Of misschien niet zo heel willekeurig: Meirhaege laat op gezette tijden zelfstandige kunstwerken uit de kap zakken die dan een tijd in beeld mogen blijven hangen. Aan het eind van de voorstelling zien we zelfs al deze kunstwerken tegelijk in zicht komen, maar de tijd om de schilderijen en objecten wat aandachtiger te bekijken, wordt ons niet gegund. Misschien dat de hele sequens rondom het kampvuur als een ironisering moet worden opgevat. Een deel van het publiek vatte dat wel zo op. Waren we te gast bij een nudistenweekend van de vereniging voor huismuziek?

Op driekwart van de voorstelling zakt een op barokontwerpen geënt decor naar beneden dat een grot verbeeldt, en er is dus alle reden om aan te nemen dat dit verwijst naar het laatste madrigaal in de collectie: Il ballo dell’ Ingrate, die begint met een dialoog tussen Venus en Amor vóór de toegang tot de grot die naar de onderwereld leidt. Maar terwijl we luisteren naar een – voor het eerst redelijk rechttoe-rechtaan uitgevoerd – madrigaalfragment, speelt een van de performers met laserstraal-lichteffecten die uit zijn vingertoppen lijken te komen.

De grote vraag blijft hangen: waarom de keuze voor Monteverdi’s madrigalenboek?

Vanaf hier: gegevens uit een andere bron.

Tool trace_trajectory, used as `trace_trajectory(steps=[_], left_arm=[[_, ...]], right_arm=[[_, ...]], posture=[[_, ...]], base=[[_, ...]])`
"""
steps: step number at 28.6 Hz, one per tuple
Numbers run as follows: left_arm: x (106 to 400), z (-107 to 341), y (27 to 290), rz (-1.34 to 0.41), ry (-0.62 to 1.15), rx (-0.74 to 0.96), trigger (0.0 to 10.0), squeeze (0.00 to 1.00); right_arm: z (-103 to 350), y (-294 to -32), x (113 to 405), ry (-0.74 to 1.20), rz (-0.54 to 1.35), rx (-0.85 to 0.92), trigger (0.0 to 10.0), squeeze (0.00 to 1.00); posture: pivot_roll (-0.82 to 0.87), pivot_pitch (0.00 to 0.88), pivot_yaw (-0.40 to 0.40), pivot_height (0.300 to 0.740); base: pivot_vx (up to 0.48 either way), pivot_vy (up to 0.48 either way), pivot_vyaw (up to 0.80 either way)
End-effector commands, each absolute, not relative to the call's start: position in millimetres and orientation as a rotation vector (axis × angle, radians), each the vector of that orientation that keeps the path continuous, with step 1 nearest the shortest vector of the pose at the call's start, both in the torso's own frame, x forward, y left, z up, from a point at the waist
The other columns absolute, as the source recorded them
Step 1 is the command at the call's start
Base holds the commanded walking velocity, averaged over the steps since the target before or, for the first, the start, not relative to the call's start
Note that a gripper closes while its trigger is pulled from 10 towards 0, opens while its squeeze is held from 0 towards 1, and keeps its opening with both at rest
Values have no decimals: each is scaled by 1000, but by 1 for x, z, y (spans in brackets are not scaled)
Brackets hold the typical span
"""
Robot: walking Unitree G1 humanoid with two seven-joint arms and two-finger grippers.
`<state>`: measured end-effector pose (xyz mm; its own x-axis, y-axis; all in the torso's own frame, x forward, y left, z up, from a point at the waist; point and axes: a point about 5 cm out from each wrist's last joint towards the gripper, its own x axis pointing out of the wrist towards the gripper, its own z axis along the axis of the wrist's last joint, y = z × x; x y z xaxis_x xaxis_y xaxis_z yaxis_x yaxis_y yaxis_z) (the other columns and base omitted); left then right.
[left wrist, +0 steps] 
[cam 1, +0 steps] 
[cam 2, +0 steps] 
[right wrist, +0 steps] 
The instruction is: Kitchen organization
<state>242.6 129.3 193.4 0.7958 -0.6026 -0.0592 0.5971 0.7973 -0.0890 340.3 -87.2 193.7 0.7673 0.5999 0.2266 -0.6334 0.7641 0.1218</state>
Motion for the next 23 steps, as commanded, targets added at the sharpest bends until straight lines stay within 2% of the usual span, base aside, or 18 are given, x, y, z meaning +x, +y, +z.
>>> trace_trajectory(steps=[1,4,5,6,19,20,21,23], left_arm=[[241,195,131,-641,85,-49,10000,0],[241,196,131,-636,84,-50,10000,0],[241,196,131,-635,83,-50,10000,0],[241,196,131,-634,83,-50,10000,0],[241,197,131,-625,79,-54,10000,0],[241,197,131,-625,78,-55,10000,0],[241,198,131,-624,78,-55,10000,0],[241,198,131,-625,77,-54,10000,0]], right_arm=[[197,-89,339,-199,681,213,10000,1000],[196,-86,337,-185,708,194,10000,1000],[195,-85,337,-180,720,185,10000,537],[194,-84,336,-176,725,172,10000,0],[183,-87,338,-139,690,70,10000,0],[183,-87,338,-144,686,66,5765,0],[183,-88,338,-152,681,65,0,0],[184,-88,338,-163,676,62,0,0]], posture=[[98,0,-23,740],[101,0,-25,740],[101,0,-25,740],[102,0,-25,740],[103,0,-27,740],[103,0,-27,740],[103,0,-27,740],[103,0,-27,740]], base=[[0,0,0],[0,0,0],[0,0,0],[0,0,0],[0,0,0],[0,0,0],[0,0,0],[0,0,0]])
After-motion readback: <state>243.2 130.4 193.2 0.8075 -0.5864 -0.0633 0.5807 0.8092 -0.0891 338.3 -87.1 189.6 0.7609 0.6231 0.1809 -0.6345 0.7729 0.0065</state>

Had de componist niet op eigen creativiteit moeten vertrouwen om scènes op muziek te zetten die het thema jeugd, liefde en erotiek behandelen – ervan uitgaande dat dit de thema’s zijn die de regisseur wil aansnijden. Dat een – overigens schetsmatige – uitvoering van enige madrigaalfragmenten als een soort toegift direct voor het slotapplaus werd gezongen door het vocale dubbelkwartet, hielp ook niet om hier een antwoord op te vinden: Monteverdi tot een verblijf in de marge van de voorstelling veroordelen roept alleen nog maar sterker de vraag op waarom zijn madrigalen überhaupt worden onderworpen aan dit expressionistisch kruisverhoor.

Zoals vaker gesignaleerd, worden in de voorstelling van regisseur Benjamin Abel Meirhaeghe fragmenten verwerkt van geluidsopnames gemaakt tijdens het werkproces. Misschien is dit onder invloed van de ooit populaire making of-reportages, maar ook hier is niet duidelijk of er sprake is van ironisering van het verschijnsel dan wel of het aanboren van een extra laag wordt beoogd. Deconstructie of zelfgenoegzaamheid? Of is het een poging Monteverdi te moderniseren door het als een popconcert aan de man te brengen (in de markt te zetten)? Alsof die het nodig zou hebben om zijn actualiteit op die manier te bewijzen.